Commune de Saint-Père (Nièvre)

Commune de Saint-Père (Nièvre)

Commune de Saint-Père (Nièvre)

Le Moulin de la Commanderie. St Père.

Publié le dimanche 14 juin 2015

L’existence des moulins" Lesveques" est attestée dés 1390 dans un document des archives départementales de l’Yonne à Auxerre.

Les moulins de Moulin l’Évêque ont longtemps appartenu à l’évêque d’Auxerre, d’où le nom du lieu,qui en tant que seigneur de Cosne percevait des droits sur les moulins.

Le bâtiment actuel du Moulin de la Commanderie semble daté du XVII.

Jean Megrot père avec ses deux fils, Jean et Paul, signent le premier bail de location avec le représentant du commandeur de Villemoison le 22 mai 1732,à cette date c’est la Commanderie de l’ordre de Malte qui en est propriétaire.
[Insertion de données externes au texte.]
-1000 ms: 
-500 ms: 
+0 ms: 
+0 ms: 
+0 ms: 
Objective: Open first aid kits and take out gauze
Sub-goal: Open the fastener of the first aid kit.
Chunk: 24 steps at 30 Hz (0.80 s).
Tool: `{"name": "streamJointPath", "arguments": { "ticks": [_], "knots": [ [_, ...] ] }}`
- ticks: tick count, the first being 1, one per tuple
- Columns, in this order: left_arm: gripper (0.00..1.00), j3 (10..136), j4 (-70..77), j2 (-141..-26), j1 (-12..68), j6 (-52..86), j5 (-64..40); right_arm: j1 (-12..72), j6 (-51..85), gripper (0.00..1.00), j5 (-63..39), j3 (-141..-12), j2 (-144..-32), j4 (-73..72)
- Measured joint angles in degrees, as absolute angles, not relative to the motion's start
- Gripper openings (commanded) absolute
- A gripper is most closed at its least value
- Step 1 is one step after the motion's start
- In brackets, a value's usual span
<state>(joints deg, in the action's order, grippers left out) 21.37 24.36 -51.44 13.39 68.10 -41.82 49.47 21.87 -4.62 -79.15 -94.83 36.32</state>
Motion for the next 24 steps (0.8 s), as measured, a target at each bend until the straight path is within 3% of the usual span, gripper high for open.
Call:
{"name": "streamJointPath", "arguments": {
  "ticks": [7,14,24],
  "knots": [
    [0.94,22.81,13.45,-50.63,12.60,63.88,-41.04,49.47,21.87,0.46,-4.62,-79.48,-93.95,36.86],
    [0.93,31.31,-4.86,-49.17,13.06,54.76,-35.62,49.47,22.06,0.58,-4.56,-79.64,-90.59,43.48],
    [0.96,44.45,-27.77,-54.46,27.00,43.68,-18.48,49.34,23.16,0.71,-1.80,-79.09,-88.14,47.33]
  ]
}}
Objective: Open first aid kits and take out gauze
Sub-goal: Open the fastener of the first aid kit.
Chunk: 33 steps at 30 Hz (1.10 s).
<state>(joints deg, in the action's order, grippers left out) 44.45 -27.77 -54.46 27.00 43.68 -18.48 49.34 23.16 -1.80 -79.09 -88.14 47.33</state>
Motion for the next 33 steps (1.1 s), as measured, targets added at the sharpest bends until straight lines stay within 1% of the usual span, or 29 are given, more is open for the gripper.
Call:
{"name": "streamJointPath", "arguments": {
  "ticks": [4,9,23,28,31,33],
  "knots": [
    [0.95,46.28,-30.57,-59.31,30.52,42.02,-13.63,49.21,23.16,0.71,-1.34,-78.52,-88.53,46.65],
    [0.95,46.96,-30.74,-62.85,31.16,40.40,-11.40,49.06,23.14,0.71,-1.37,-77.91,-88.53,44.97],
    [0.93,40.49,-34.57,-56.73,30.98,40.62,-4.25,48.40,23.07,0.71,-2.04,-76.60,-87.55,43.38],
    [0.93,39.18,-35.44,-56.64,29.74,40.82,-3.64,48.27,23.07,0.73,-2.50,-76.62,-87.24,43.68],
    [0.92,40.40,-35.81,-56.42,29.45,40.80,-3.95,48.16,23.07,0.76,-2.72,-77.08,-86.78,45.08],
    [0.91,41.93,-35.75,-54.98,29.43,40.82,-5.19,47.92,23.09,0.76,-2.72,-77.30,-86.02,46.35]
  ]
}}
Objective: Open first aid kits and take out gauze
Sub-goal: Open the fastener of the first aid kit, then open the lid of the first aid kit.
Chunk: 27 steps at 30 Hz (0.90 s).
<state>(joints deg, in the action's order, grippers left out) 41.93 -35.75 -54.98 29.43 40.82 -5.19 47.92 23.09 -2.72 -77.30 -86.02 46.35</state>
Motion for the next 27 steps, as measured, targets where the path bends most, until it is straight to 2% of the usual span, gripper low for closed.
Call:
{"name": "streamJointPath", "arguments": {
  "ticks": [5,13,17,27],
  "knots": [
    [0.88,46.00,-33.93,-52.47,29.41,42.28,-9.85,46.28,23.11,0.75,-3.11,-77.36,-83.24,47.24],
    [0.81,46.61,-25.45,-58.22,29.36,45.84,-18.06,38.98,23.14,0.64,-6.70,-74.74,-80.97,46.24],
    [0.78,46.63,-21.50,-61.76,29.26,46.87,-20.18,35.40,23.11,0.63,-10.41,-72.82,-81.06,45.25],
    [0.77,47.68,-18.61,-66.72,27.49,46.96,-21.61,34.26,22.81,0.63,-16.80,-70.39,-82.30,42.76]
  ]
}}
Les deux frères exploitent le moulin, leur père Jean étant resté au Moulin des Granges qu’il exploite de 1695 à 1749.

A cette époque et au moins jusqu’en 1794 les actuels Moulin de la Commanderie et du Moulin Bis ne formaient qu’une seule entité sous la dénomination de "Moulin Levesque situé en la paroisse de St Père". Le bail précise que" le Moulin de la commanderie consiste en deux roues et meulage tournant, virant et faisant farine, maison pour loger le meunier, écuries, aisances, terres et prés en dépendant".
On peut encore voir aujourd’hui que les roues des deux moulins étaient juxtaposées dans le même bief.
Le 25 floral An deux de la république (14 mai 1794) Edmé Mégrot fils de Paul et son neveu Charles se rendent acquéreurs du moulin, qui avait été confisqué à l’Ordre de Malte, lors d’une adjudication définitive en bien national, par le directoire du District de Cosne, pour la somme de 48100 livres.
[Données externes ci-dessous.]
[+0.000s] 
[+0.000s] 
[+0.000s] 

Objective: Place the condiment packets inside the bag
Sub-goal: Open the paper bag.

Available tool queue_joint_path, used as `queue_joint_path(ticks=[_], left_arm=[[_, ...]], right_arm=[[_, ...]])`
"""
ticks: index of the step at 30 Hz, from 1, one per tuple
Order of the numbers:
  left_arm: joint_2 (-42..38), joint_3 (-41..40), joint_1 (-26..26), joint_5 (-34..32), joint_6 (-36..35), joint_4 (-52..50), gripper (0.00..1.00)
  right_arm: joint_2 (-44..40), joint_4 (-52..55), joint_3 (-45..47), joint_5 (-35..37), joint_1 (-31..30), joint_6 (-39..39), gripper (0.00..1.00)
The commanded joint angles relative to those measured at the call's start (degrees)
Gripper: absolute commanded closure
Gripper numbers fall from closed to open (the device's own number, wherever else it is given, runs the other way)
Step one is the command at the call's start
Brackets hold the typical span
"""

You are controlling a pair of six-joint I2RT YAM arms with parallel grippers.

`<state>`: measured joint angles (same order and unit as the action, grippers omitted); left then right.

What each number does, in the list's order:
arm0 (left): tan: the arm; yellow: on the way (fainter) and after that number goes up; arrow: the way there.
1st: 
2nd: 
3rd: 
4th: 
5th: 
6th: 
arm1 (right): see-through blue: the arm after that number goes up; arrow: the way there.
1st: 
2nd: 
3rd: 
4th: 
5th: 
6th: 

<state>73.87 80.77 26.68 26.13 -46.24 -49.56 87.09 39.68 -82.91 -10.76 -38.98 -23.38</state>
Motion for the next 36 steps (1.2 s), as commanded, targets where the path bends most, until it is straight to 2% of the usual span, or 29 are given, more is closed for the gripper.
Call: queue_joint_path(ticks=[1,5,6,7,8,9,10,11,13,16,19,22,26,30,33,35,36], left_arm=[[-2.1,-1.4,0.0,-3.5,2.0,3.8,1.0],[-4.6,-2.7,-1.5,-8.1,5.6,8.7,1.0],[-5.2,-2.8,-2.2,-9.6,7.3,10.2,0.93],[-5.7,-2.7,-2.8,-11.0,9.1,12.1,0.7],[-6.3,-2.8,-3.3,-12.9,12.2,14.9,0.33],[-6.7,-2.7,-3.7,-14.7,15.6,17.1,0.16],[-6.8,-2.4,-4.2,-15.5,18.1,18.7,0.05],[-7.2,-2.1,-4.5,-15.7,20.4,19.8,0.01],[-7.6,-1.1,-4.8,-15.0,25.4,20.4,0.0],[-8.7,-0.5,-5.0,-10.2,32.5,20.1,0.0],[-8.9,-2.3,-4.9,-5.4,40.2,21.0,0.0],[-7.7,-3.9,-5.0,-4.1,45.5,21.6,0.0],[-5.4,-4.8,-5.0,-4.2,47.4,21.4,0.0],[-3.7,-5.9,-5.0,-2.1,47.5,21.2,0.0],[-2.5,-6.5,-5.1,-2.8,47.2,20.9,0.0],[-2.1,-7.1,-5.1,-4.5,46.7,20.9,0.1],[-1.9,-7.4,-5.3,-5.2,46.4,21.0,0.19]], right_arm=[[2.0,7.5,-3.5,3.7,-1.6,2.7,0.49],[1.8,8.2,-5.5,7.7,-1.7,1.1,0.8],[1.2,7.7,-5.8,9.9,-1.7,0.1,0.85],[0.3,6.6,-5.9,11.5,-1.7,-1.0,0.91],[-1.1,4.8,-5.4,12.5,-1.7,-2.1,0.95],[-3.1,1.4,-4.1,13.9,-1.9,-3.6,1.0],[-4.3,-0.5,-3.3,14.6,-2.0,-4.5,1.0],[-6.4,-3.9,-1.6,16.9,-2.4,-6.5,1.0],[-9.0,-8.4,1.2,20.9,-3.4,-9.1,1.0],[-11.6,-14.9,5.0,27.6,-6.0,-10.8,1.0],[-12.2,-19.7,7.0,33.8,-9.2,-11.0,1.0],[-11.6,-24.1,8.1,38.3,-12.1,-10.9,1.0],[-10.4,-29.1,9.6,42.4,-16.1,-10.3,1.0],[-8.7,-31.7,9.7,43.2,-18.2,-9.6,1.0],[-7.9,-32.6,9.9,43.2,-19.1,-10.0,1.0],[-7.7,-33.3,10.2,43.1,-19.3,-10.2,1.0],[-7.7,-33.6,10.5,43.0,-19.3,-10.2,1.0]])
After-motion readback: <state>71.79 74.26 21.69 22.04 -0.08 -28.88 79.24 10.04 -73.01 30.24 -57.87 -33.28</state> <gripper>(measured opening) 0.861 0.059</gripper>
La concurrence entre les moulins à farine très nombreux sur le Nohain,étant devenue trop rude, Eugène Mégrot, décida de reconvertir le moulin ,en 1897, en atelier de rectification des cylindres de meunerie.Il acheta l’imposante machine BUHLER d’origine suisse qui se trouve toujours en place et permettait de canneler deux cylindre en même temps, actionnée par la force hydraulique. L’atelier a cesser de fonctionner en 1983 mais a été conservé en l’état et la machine pourrait encore être actionnée par les roues et poulies elles aussi en état de marche.

Gabriel Mégrot qui reprend le moulin en 1956 au décès de son père sera le dernier maillon de cette dynastie de meuniers que l’on trouve déjà à St Père en 1643 puis qui exploite successivement le Moulin de Mocques (St Martin sur Nohain) jusqu’en 1695 et le Moulin des Granges (St-Père) de 1695 à 1749, et bien sur le Moulin de la Commanderie (St-Père) à partir de 1732.

Comme tous ses ancêtres, Gabriel est né et a passé toute sa vie à Moulin-L’Evéque, Christiane sa veuve, dans le but de préserver ce patrimoine familial authentique, témoin d’une corporation disparue, mais qui a joué un rôle important pendant des siècles dans la vallée du Nohain, en a fait don à la Camosine, association de sauvegarde du patrimoine nivernais. Les moulins se visitent pendant les journées du patrimoine.